Queste storie non solo ci devono far riflettere sul valore politico delle professioni mediche durante la Resistenza, ma si tratta anche di ripensare al nostro ruolo come futuri professionisti della salute nella fase attuale. In questi mesi si è parlato tanto degli operatori sanitari impegnati a combattere l’epidemia come eroi. Più che eroi crediamo ci sia bisogno invece di valorizzare la necessità della medicina intesa come cura collettiva, strumento senza il quale sarebbe impossibile impedire che qualcuno venga lasciato indietro. Restituire alla sanità e agli operatori sanitari una centralità nel proprio ruolo sociale significa ricordare anche il significato di quell’idea di accesso alla salute come universale e gratuita, uniche condizioni a renderlo indissolubilmente complice con l’interesse collettivo.

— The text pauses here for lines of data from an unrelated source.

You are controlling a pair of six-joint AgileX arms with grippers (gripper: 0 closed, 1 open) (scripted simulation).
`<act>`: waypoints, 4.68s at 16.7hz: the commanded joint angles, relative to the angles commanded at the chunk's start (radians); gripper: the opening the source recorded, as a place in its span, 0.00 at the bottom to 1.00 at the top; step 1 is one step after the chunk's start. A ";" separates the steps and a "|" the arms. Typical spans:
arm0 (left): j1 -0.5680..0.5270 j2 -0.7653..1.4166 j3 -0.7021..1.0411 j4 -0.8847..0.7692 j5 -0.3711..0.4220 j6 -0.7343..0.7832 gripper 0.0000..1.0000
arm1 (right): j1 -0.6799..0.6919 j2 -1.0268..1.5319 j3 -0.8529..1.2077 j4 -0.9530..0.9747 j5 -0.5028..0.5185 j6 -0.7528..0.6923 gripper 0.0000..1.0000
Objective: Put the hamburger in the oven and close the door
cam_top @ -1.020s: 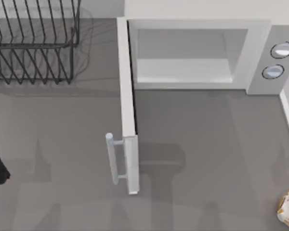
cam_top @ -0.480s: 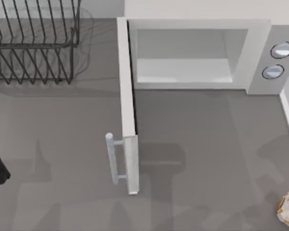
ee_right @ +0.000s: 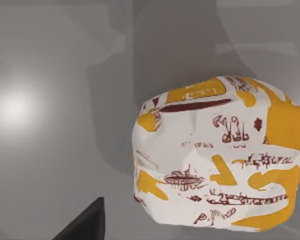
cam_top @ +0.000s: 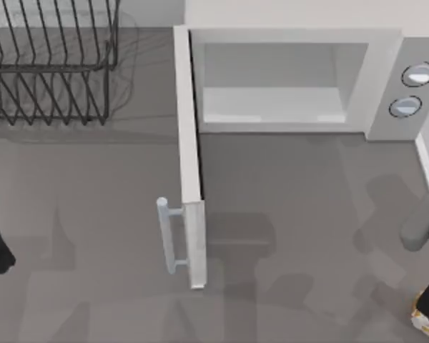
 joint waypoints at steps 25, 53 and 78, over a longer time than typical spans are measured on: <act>0.000 0.000 0.000 0.000 0.000 0.000 1.00 | 0.012 0.240 -0.170 0.363 0.000 -0.012 0.85; 0.000 0.000 0.000 0.000 0.000 0.000 1.00 | 0.006 0.070 0.050 -0.027 -0.016 -0.017 0.00; 0.000 0.000 0.000 0.000 0.000 0.000 1.00 | 0.205 0.637 0.437 0.838 0.367 0.457 0.00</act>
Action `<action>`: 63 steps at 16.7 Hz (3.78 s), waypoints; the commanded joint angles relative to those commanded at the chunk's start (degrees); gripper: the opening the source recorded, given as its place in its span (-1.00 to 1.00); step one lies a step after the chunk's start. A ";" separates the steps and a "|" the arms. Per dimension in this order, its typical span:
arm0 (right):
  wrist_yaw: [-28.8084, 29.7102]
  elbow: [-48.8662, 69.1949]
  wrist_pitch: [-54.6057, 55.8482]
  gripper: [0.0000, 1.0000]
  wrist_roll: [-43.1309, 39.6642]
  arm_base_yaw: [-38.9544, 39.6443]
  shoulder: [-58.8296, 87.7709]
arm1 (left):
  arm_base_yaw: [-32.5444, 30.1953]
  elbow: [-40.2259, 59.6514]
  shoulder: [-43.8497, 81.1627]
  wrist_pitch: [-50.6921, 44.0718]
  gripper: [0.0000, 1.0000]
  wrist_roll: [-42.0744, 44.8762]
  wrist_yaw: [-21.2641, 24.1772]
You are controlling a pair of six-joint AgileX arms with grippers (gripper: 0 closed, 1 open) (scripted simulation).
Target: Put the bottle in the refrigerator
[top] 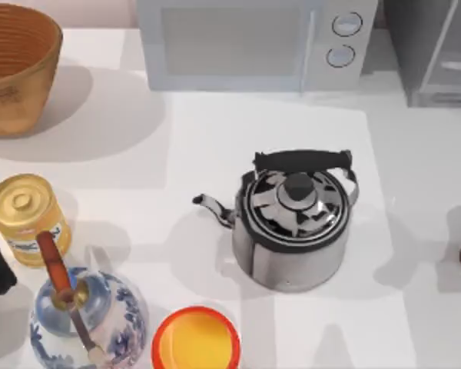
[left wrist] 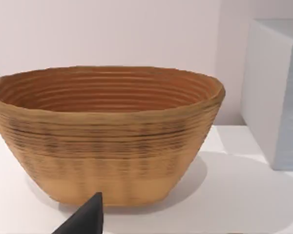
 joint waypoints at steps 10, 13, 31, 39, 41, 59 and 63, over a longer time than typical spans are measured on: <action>-14.14 -1.46 5.06 1.00 -10.84 -7.21 21.29 | 0.00 0.00 0.00 0.00 1.00 0.00 0.00; -25.33 0.66 10.73 1.00 -16.60 -12.75 36.44 | 0.00 0.00 0.00 0.00 1.00 0.00 0.00; -82.10 13.61 41.86 1.00 -43.31 -40.65 99.23 | 0.00 0.00 0.00 0.00 1.00 0.00 0.00; -81.14 14.73 47.01 1.00 -37.69 -39.44 99.92 | 0.00 0.00 0.00 0.00 1.00 0.00 0.00; -80.06 15.46 52.01 1.00 -33.03 -38.21 101.03 | 0.00 0.00 0.00 0.00 1.00 0.00 0.00; -66.91 12.76 90.71 1.00 -11.84 -24.31 116.73 | 0.00 0.00 0.00 0.00 1.00 0.00 0.00; -66.91 12.76 90.71 0.55 -11.84 -24.31 116.73 | 0.00 0.00 0.00 0.00 1.00 0.00 0.00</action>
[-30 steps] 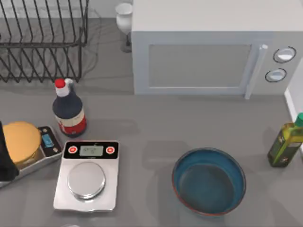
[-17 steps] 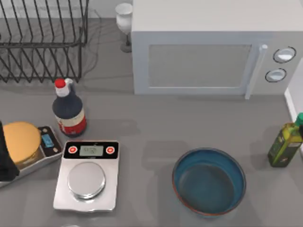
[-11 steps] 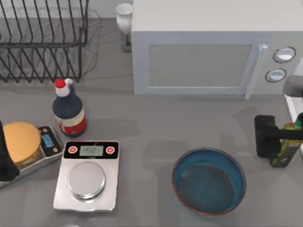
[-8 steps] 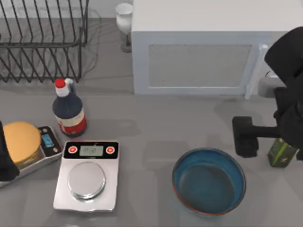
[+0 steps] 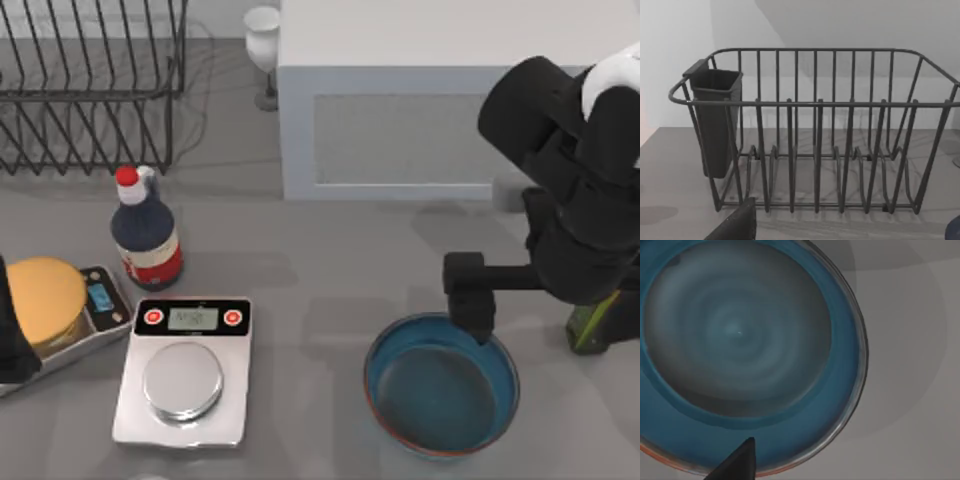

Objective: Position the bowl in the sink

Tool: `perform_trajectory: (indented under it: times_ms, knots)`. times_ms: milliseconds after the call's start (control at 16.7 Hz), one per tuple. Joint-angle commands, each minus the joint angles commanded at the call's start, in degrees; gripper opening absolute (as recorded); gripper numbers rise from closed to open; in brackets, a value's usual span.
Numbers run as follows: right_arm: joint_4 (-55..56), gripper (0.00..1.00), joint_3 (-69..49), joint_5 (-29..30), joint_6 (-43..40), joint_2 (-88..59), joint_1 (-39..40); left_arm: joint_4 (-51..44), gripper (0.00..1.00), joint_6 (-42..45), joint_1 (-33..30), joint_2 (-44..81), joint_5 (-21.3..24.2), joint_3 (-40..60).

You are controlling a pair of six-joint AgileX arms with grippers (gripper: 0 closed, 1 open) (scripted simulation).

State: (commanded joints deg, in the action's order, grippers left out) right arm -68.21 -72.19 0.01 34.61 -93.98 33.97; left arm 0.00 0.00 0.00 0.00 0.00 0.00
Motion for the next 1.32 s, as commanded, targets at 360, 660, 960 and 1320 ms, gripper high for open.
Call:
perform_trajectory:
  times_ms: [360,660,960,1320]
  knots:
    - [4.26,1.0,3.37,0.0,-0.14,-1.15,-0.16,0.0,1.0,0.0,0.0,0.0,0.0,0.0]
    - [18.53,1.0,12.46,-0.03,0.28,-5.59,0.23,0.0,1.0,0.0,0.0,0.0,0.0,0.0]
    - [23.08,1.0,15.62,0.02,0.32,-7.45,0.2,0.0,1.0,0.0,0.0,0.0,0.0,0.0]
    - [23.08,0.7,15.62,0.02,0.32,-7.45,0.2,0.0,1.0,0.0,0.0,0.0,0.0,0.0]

E dunque no, non crediamo alla vocazione intesa come una chiamata spirituale in grado di farci scegliere una professione, né che questa scelta ci renda automaticamente migliori di altri. Siamo però fermamente convinti che questa professione ci obblighi a ricoprire un ruolo sociale e politico attivo all’interno della comunità. Ci risulta difficile immaginare che chi si occupa di tutelare la salute individuale e collettiva possa sottrarsi dal denunciare e combattere le disuguaglianze, dal rifiutare le discriminazioni, dall’anteporre il benessere comune al profitto.